Berlin - Die Angebotsmieten für freie Bestandswohnungen in Berlin sind nach dem Mietendeckel-Urteil des Bundesverfassungsgerichts um rund zwei Prozent gestiegen. Das geht aus dem Mietkompass des Onlineportals Immowelt hervor, der am Mittwoch veröffentlicht wurde. Die Angebotsmieten in Berlin zogen danach von 9,06 Euro pro Quadratmeter Wohnfläche im ersten Quartal auf 9,26 Euro je Quadratmeter im zweiten Quartal dieses Jahres an. Eine 100 Quadratmeter große Wohnung hat sich damit im Schnitt von 906 Euro kalt auf 926 Euro kalt verteuert.

Eingeflossen in die Untersuchung sind Angebote für freie Wohnungen, die bei Immowelt inseriert wurden. Zu welchen Preisen die Wohnungen am Ende tatsächlich vermietet wurden, geht aus der Studie aber nicht hervor. Unter Bestandswohnungen versteht Immowelt Wohnungen, deren Baujahr mehr als vier Jahre zurückliegt. Die anderen Wohnungen gelten als Neubauten.

Experten rechnen mit Nachholeffekten

Mit dem Mietendeckel waren die Angebotsmieten in Berlin zunächst gesunken. Das Bundesverfassungsgericht erklärte den Mietendeckel mit Beschluss vom 25. März, der am 15. April veröffentlicht wurde, jedoch für nichtig. „Der bisher beobachtete Preisanstieg in Berlin ist noch vergleichsweise moderat ausgefallen – bedenkt man, dass es in den vergangenen anderthalb Jahren keine Preissprünge mehr gab“, sagt Jan-Carl Mehles von Immowelt. „Wir gehen dennoch davon aus, dass es in den kommenden Monaten zu weiteren Nachholeffekten kommt und die Mieten deutlich steigen werden.“

Immowelt prognostiziert aktuell eine Steigerung von weiteren rund sechs Prozent bei den Angebotsmieten für Bestandswohnungen.

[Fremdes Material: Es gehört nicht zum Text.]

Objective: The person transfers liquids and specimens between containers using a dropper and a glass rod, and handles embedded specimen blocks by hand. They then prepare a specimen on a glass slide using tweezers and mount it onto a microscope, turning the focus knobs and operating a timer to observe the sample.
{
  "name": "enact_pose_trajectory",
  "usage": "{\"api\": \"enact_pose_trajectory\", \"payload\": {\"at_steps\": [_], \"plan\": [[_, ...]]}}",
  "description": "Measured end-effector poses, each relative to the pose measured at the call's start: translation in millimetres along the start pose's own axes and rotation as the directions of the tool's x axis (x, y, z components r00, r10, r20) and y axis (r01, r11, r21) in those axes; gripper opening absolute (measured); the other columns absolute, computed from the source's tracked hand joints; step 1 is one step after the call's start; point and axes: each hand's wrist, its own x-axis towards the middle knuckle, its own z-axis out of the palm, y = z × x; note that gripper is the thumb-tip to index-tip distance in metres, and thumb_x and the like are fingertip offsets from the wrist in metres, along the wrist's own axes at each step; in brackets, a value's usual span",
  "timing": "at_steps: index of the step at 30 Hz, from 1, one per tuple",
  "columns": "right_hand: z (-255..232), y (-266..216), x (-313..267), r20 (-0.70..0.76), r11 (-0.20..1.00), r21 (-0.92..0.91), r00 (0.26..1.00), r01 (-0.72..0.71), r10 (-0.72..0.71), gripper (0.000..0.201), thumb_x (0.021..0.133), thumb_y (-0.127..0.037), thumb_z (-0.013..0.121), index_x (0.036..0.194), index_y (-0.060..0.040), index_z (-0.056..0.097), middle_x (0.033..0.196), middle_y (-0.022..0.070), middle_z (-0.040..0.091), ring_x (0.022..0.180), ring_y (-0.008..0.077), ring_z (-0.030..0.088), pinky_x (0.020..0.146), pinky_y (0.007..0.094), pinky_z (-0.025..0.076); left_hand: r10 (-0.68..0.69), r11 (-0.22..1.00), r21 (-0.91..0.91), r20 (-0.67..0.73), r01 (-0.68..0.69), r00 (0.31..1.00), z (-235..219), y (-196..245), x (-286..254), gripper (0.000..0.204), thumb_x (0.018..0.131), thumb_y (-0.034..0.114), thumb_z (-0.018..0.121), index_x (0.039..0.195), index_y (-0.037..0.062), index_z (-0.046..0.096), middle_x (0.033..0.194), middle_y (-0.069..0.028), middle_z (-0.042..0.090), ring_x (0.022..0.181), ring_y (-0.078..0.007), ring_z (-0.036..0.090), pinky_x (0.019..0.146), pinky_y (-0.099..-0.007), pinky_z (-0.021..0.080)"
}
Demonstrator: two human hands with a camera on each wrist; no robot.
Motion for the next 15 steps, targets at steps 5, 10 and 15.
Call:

Am Jahresende würden die Mieten in der Hauptstadt damit wahrscheinlich auf 9,85 Euro je Quadratmeter klettern. Es seien aber auch noch stärkere Nachholeffekte denkbar. Sollte eine solche verstärkte Nachholdynamik einsetzen, könnten die Angebotsmieten für Bestandswohnungen bis Ende des Jahres auch auf 10,10 Euro je Quadratmeter steigen. Dies würde einer Steigerung der Angebotspreise um rund neun Prozent entsprechen.

Nicht überall in den deutschen Großstädten steigen die Mieten wie jetzt in Berlin. In acht von 14 untersuchten Großstädten stagnieren oder sinken die Angebotsmieten leicht, nur in sechs ziehen sie an. Besonders in teuren Großstädten wie München, Frankfurt am Main oder Stuttgart haben sich die Preise vorerst nicht weiter verteuert. So wie in Berlin stiegen die Angebotsmieten in Köln aber vom ersten zum zweiten Quartal um rund zwei Prozent an. Das Preisniveau in der Stadt am Rhein ist allerdings höher. Dort werden die Bestandswohnungen aktuell für 10,51 Euro je Quadratmeter angeboten. Auch in Hamburg steigen die Mieten für freie Wohnungen – allerdings nur um ein Prozent auf nunmehr 10,91 Euro je Quadratmeter.

Hohe Gehälter sind in München und Frankfurt am Main nötig

In den teuersten Großstädten können Mieter laut Immowelt hingegen etwas durchatmen. In München stagnieren die Mieten auf einem sehr hohem Niveau von 16,54 Euro je Quadratmeter. Bestandswohnungen an der Isar kosten damit fast fünf Euro mehr als in Frankfurt am Main, wo die Mieten für freie Wohnungen vom ersten zum zweiten Quartal um zwei Prozent gesunken sind: von 11,95 Euro auf 11,66 Euro je Quadratmeter.

Nur in Hannover sanken die Mieten im gleichen Zeitraum ebenfalls um zwei Prozent. Um jeweils ein Prozent bröckelten die Mieten in Stuttgart und Düsseldorf. Generell scheint in den teuersten Städten laut Immowelt inzwischen eine Preisgrenze erreicht zu sein. Viele Haushalte seien durch die Wohnkosten bereits stark belastet. So zeige eine Analyse, dass Mieter in München knapp 6000 Euro im Monat verdienen müssten, um auf eine als erträglich geltende Wohnkostenquote von 30 Prozent zu kommen. In Frankfurt würden dafür 4500 Euro benötigt, in Stuttgart 4200 Euro.